As with any decision, why you do it is more important than what you do...so that's where I'd start if I were advising you...just to find out why you're making the decisions you're making. There's never anything wrong with taking/setting aside "time" to deal with "you"... smile But if it's done for the "wrong" reasons (or if you're actually doing it for reasons that you don't want to acknowledge), then the time spent alone won't benefit you like it should.



Ok agreed. There is a part I struck from the above... I'll give it to you now... I wanted to hear peoples opinions on the relationship dealings and not spark a religous debate.
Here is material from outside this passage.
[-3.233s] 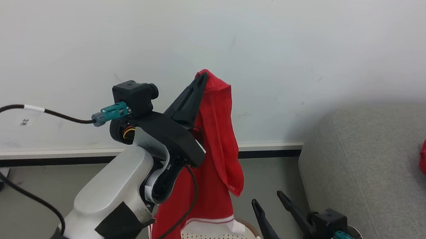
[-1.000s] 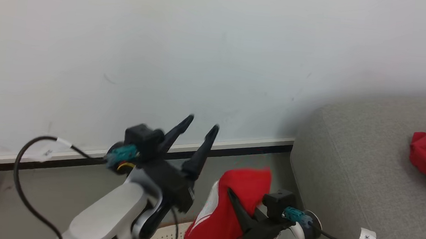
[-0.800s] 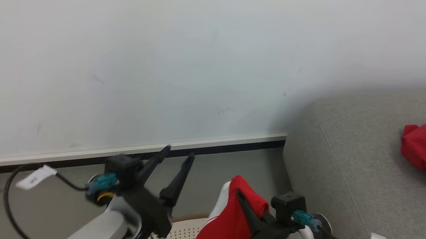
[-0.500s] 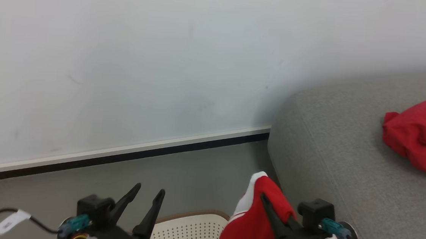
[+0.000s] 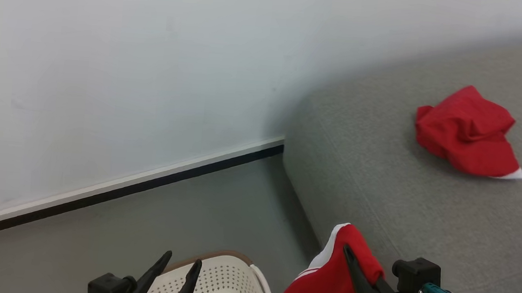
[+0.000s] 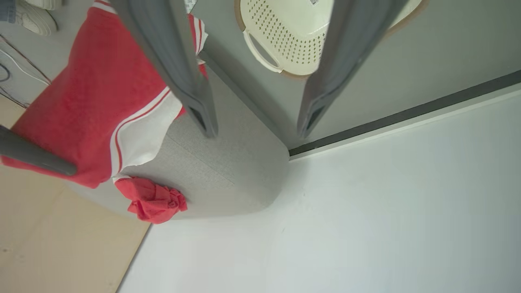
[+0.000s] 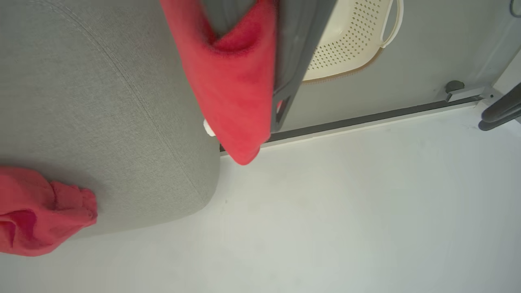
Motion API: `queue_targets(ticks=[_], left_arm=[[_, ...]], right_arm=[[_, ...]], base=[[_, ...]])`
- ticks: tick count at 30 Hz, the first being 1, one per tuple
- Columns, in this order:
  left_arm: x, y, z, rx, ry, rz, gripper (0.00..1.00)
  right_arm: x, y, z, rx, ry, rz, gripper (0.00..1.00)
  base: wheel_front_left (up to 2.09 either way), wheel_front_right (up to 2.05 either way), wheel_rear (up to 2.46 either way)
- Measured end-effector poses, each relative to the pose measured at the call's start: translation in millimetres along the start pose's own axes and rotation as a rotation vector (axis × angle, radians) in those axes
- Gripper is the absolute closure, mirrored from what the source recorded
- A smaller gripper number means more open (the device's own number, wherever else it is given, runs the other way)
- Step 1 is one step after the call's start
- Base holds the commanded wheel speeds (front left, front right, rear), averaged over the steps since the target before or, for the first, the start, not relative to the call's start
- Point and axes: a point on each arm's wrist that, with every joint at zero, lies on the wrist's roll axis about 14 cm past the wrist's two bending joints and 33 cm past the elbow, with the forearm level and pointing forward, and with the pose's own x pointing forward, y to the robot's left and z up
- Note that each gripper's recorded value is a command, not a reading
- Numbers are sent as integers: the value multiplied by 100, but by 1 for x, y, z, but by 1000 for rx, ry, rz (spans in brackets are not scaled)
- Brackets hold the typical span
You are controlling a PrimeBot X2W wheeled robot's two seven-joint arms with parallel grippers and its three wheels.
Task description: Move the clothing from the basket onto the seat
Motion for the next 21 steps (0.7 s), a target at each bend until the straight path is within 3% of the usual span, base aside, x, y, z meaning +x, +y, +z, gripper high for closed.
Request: queue_targets(ticks=[14,21], left_arm=[[44,-74,-26,-56,50,-271,0],[59,-84,-44,-89,91,-332,0]], right_arm=[[-37,-54,0,11,-13,-226,100],[-42,-71,-9,14,18,-293,100]], base=[[0,0,0],[0,0,0]])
That said here is the concept in its unedited form...

Have you ever contemplated and or gone through a period of time where you not only did not date but literally pushed aside the concept. What did it yield for you? I have decided to take the next 8 weeks and NOT actively pursue and further more not passively seek out relating in a relationship level.
I don't think I as an adult have ever freed up my mind from at the least passively pursuing a relationship. I would see all through the eyes of possibility. I think I will learn a lot of things from this. Including just how often my mind slides into this groove.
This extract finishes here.